Retype each entry exactly. Skip any pictures.

*Stored items*:
☆ ☆ ☆ ☆ ☆ ☆ ☆
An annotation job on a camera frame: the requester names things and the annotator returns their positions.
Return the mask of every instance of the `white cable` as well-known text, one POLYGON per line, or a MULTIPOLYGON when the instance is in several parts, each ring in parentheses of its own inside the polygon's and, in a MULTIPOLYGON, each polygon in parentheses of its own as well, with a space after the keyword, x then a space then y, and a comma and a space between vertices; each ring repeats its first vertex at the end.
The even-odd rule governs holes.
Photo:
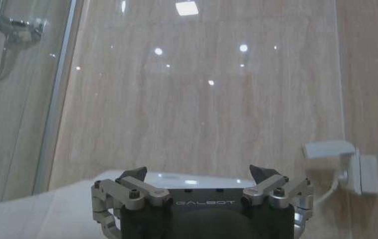
POLYGON ((335 180, 334 180, 334 184, 331 186, 330 191, 315 201, 315 207, 318 207, 330 197, 331 195, 334 195, 334 193, 337 191, 339 189, 339 174, 335 174, 335 180))

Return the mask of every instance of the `metal bracket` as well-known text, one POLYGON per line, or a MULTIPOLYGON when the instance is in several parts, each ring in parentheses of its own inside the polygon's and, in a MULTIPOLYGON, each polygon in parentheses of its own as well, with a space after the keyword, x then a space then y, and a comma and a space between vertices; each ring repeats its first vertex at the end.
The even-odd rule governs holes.
POLYGON ((304 230, 306 223, 314 216, 314 185, 307 178, 298 178, 290 181, 282 188, 278 188, 270 194, 270 203, 274 208, 288 208, 295 201, 295 239, 299 239, 304 230))
POLYGON ((120 218, 120 209, 140 210, 146 206, 146 199, 158 207, 172 201, 167 189, 156 188, 142 180, 127 176, 115 181, 111 179, 96 181, 92 186, 94 220, 103 225, 103 233, 110 239, 122 239, 122 231, 115 217, 120 218))
POLYGON ((286 209, 294 202, 295 213, 295 239, 302 237, 306 230, 307 221, 314 216, 314 185, 307 178, 298 178, 290 181, 288 177, 274 175, 258 186, 246 188, 243 191, 243 201, 258 206, 264 203, 264 198, 270 197, 270 204, 274 208, 286 209))
POLYGON ((156 207, 164 206, 172 200, 171 193, 167 189, 156 188, 131 176, 123 178, 120 183, 128 188, 136 188, 140 190, 147 196, 150 203, 156 207))
POLYGON ((282 187, 287 183, 288 178, 283 175, 274 175, 267 180, 264 180, 262 183, 258 184, 258 186, 246 188, 244 193, 244 199, 248 201, 248 204, 252 206, 258 206, 263 204, 264 198, 270 196, 270 193, 278 188, 282 187))

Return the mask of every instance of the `glass shower door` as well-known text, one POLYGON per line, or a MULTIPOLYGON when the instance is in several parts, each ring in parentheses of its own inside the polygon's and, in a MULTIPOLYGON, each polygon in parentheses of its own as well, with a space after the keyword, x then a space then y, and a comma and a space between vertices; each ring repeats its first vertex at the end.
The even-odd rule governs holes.
POLYGON ((0 0, 0 201, 34 191, 71 0, 0 0))

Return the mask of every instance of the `screw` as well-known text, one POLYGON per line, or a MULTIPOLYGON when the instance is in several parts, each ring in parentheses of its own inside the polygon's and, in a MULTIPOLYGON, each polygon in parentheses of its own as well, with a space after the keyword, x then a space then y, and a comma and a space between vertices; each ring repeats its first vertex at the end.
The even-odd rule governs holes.
POLYGON ((99 188, 99 185, 102 184, 102 181, 95 182, 95 188, 99 188))
POLYGON ((278 197, 284 197, 286 196, 286 190, 283 188, 276 188, 274 190, 274 195, 278 197))
POLYGON ((252 193, 252 194, 256 194, 256 193, 259 193, 259 190, 255 189, 255 188, 250 188, 250 189, 247 189, 247 192, 252 193))
POLYGON ((131 193, 130 193, 130 198, 131 199, 138 199, 142 196, 142 192, 138 189, 132 189, 131 193))

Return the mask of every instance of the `white plastic bracket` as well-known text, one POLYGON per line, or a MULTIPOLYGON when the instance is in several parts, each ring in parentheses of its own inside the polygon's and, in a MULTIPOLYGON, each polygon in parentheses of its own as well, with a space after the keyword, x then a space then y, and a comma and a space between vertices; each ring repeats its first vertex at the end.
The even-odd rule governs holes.
POLYGON ((310 159, 340 157, 340 185, 357 195, 378 194, 378 160, 373 155, 361 156, 360 150, 344 140, 307 143, 310 159))
☆ ☆ ☆ ☆ ☆ ☆ ☆
*Reply*:
An annotation job on a camera frame: the requester names things and the annotator returns their positions.
Return the mask of every instance of the `white cable` as well-known text, one POLYGON per line, or a MULTIPOLYGON when the instance is in several parts, each ring in parentheses of its own inside the polygon's and, in a MULTIPOLYGON, each polygon in parentheses of its own as well, with a space after the keyword, x then a space then y, and a comma and a space between vertices; each ring repeats its first vertex at the end.
The even-odd rule governs holes.
Photo:
POLYGON ((335 180, 334 180, 334 184, 331 186, 330 191, 315 201, 315 207, 318 207, 330 197, 331 195, 334 195, 334 193, 337 191, 339 189, 339 174, 335 174, 335 180))

Return the mask of every instance of the `metal bracket` as well-known text, one POLYGON per line, or a MULTIPOLYGON when the instance is in several parts, each ring in parentheses of its own inside the polygon's and, in a MULTIPOLYGON, each polygon in parentheses of its own as well, with a space after the keyword, x then a space then y, and a comma and a space between vertices; each ring repeats its first vertex at the end.
The even-odd rule governs holes.
POLYGON ((304 230, 306 223, 314 216, 314 185, 307 178, 298 178, 290 181, 282 188, 278 188, 270 194, 270 203, 274 208, 288 208, 295 201, 295 239, 299 239, 304 230))
POLYGON ((120 218, 120 209, 140 210, 146 206, 146 199, 158 207, 172 201, 167 189, 156 188, 142 180, 127 176, 115 181, 111 179, 96 181, 92 186, 94 220, 103 225, 103 233, 110 239, 122 239, 122 231, 115 217, 120 218))
POLYGON ((286 209, 294 202, 295 213, 295 239, 302 237, 306 230, 307 221, 314 216, 314 185, 307 178, 298 178, 290 181, 288 177, 274 175, 258 186, 246 188, 243 191, 243 201, 258 206, 264 203, 264 198, 270 197, 270 204, 274 208, 286 209))
POLYGON ((156 207, 164 206, 172 200, 171 193, 167 189, 156 188, 131 176, 123 178, 120 183, 128 188, 136 188, 140 190, 147 196, 150 203, 156 207))
POLYGON ((282 187, 287 183, 288 178, 283 175, 274 175, 267 180, 264 180, 262 183, 258 184, 258 186, 246 188, 244 193, 244 199, 248 201, 248 204, 252 206, 258 206, 263 204, 264 198, 270 196, 270 193, 278 188, 282 187))

Return the mask of every instance of the `glass shower door` as well-known text, one POLYGON per line, or a MULTIPOLYGON when the instance is in several parts, each ring in parentheses of its own inside the polygon's and, in a MULTIPOLYGON, each polygon in parentheses of its own as well, with a space after the keyword, x then a space then y, and a comma and a space between vertices; each ring repeats its first vertex at the end.
The even-odd rule governs holes.
POLYGON ((0 0, 0 201, 34 191, 71 0, 0 0))

Return the mask of every instance of the `screw` as well-known text, one POLYGON per line, or a MULTIPOLYGON when the instance is in several parts, each ring in parentheses of its own inside the polygon's and, in a MULTIPOLYGON, each polygon in parentheses of its own as well, with a space after the keyword, x then a space then y, and a comma and a space between vertices; each ring repeats its first vertex at the end.
The even-odd rule governs holes.
POLYGON ((99 188, 99 185, 102 184, 102 181, 95 182, 95 188, 99 188))
POLYGON ((278 197, 284 197, 286 196, 286 190, 283 188, 276 188, 274 190, 274 195, 278 197))
POLYGON ((252 193, 252 194, 256 194, 256 193, 259 193, 259 190, 255 189, 255 188, 250 188, 250 189, 247 189, 247 192, 252 193))
POLYGON ((131 193, 130 193, 130 198, 131 199, 138 199, 142 196, 142 192, 138 189, 132 189, 131 193))

Return the mask of every instance of the `white plastic bracket` as well-known text, one POLYGON per line, or a MULTIPOLYGON when the instance is in several parts, each ring in parentheses of its own inside the polygon's and, in a MULTIPOLYGON, each polygon in parentheses of its own as well, with a space after the keyword, x then a space then y, and a comma and a space between vertices; each ring repeats its first vertex at the end.
The even-odd rule governs holes.
POLYGON ((310 159, 340 157, 340 185, 357 195, 378 194, 378 160, 373 155, 361 156, 360 150, 344 140, 307 143, 310 159))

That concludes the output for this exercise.